On 27 May 1960, a military coup organized by 37 "young officers" deposed the government, and Menderes was arrested along with all the leading party members.[8] They were charged with violating the constitution, ordering the Istanbul Pogrom, in which 57 Greeks were killed, and embezzling money from state funds. He and all the leaders of the DP were put on trial by a military court on the island of Yassıada. In addition to the charges of violating the constitution, the trial also referenced to the Istanbul Pogrom, for which he and his fellow defendants were blamed[citation needed].

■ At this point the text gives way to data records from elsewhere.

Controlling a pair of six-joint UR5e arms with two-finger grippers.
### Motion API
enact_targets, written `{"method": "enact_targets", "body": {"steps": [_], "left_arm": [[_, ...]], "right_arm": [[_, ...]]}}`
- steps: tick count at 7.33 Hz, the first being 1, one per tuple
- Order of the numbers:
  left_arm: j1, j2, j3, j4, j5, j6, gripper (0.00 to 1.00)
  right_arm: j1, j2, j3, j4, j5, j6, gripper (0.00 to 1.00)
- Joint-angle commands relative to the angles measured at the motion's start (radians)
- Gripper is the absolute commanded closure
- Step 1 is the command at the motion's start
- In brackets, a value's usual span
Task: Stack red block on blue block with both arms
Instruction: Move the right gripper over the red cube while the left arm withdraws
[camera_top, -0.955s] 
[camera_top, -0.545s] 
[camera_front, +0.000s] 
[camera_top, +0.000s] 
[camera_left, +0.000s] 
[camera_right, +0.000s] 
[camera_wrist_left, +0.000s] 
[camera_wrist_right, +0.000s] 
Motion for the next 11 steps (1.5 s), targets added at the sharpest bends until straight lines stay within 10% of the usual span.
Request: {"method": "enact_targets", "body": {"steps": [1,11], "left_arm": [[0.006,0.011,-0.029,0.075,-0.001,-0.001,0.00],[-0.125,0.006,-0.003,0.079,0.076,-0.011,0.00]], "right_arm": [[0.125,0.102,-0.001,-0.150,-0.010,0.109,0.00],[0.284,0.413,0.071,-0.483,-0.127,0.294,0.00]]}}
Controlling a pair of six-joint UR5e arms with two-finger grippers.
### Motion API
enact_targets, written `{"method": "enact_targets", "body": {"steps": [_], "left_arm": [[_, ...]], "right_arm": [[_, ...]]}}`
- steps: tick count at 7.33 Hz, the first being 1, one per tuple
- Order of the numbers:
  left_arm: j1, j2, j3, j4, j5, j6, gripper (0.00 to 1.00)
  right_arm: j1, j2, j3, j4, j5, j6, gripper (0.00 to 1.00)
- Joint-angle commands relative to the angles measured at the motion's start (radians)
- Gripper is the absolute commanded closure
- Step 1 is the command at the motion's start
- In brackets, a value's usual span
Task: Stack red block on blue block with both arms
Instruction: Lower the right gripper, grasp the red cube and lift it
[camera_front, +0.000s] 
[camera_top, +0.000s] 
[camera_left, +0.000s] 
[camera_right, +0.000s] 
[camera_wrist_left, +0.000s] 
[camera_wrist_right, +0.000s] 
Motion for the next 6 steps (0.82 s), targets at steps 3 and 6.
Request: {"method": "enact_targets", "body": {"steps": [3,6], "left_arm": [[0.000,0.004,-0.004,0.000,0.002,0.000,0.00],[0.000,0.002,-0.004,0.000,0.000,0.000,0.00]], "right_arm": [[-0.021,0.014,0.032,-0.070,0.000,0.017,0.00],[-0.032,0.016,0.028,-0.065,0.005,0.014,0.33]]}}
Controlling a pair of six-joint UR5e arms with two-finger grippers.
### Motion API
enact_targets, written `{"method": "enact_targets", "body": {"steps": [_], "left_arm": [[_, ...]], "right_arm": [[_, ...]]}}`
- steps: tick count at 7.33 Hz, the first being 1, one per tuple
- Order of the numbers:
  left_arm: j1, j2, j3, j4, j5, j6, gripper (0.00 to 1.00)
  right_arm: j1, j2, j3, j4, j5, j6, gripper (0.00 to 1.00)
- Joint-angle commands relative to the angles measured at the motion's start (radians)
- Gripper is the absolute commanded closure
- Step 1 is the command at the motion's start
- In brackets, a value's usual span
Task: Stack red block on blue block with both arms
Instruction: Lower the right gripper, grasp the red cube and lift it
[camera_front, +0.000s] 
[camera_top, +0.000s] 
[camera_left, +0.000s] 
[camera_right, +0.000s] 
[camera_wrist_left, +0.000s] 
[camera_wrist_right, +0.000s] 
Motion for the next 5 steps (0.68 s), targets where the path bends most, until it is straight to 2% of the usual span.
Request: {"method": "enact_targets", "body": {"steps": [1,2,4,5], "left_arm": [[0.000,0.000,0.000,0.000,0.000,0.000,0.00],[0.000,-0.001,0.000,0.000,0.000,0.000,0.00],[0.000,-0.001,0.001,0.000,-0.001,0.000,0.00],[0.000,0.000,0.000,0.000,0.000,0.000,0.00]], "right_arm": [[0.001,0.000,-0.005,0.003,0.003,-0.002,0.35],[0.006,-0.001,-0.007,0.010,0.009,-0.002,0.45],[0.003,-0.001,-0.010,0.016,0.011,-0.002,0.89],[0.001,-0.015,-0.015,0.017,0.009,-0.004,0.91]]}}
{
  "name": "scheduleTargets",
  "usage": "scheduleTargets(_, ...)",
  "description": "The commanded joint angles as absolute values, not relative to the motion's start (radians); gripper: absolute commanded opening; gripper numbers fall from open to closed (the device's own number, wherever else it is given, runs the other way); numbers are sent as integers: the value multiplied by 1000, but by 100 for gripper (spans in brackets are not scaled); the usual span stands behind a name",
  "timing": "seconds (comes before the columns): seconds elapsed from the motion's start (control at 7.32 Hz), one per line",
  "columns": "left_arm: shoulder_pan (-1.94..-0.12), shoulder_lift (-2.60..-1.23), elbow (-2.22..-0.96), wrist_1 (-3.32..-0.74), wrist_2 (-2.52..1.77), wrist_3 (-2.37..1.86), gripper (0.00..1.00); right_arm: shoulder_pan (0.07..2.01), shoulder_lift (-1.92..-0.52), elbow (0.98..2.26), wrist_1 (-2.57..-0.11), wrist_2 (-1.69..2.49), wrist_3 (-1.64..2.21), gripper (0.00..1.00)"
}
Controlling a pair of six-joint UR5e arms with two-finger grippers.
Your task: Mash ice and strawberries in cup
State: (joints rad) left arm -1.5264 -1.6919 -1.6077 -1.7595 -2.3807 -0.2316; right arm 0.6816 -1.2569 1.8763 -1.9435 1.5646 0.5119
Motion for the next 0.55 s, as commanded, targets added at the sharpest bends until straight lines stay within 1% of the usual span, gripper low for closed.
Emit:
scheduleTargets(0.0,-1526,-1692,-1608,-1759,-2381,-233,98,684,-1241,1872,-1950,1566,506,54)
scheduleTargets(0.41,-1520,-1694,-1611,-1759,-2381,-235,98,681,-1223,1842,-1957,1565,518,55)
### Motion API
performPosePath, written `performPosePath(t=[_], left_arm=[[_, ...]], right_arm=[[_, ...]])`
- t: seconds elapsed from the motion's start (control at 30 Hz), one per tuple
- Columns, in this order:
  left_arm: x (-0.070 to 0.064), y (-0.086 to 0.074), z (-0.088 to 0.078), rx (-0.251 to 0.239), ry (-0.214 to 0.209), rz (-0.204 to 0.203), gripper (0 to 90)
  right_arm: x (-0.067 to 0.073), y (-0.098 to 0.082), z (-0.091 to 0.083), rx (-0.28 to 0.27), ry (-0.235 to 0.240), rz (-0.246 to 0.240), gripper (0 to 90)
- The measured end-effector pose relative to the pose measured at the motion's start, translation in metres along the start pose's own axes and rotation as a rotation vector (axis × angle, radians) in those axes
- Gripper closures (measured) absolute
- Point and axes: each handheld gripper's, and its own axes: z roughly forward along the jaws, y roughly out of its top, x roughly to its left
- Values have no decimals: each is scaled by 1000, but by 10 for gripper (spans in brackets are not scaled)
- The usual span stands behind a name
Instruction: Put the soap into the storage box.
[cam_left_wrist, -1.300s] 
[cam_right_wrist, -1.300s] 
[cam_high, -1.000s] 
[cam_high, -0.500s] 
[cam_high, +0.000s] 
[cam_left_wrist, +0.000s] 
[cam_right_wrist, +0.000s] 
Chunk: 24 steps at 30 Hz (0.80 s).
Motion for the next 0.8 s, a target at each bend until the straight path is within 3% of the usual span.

Menderes was sentenced to death for violating the Constitution. Despite pleas for forgiveness by Head of State Cemal Gürsel and opposition leader İsmet İnönü,[9] and similar pleas from several world leaders, including American President John F. Kennedy and Elizabeth II of the UK, Menderes was executed by the junta at the gallows on the island of İmralı on 17 September 1961. Two months later, Menderes' opponent İsmet İnönü formed a new government under military tutelage, in coalition and with the help of the newly emerging Justice Party (in Turkish: "Adalet Partisi"), after these two major parties among themselves took the majority of the votes in 1961 elections[citation needed]. Adalet Partisi, which was seen[weasel words] as the successor of the heritage of Menderes, would win victories in later elections[quantify] especially under the leadership of Süleyman Demirel[citation needed].


On 17 September 1990, the 29th anniversary of Menderes' execution, he was posthumously pardoned by the Turkish Parliament and his grave was moved to a mausoleum named after him in Istanbul. Fatin Rüştü Zorlu and Hasan Polatkan, who were the Foreign Affairs Minister and Finance Minister, respectively in the last Menderes administration, and who were hanged with Menderes by the junta in 1961, were also posthumously cleared of any misconduct.[10] Adnan Menderes University in Aydın and Adnan Menderes Airport in İzmir are named after him. Two high schools, Istanbul Bahcelievler Adnan Menderes Anadolu Lisesi and Aydın Adnan Menderes Anadolu Lisesi, also adopted his name. There are numerous[weasel words] city districts, boulevards and streets named after him by democratically elected city councils in cities large and small, all across Turkey[citation needed].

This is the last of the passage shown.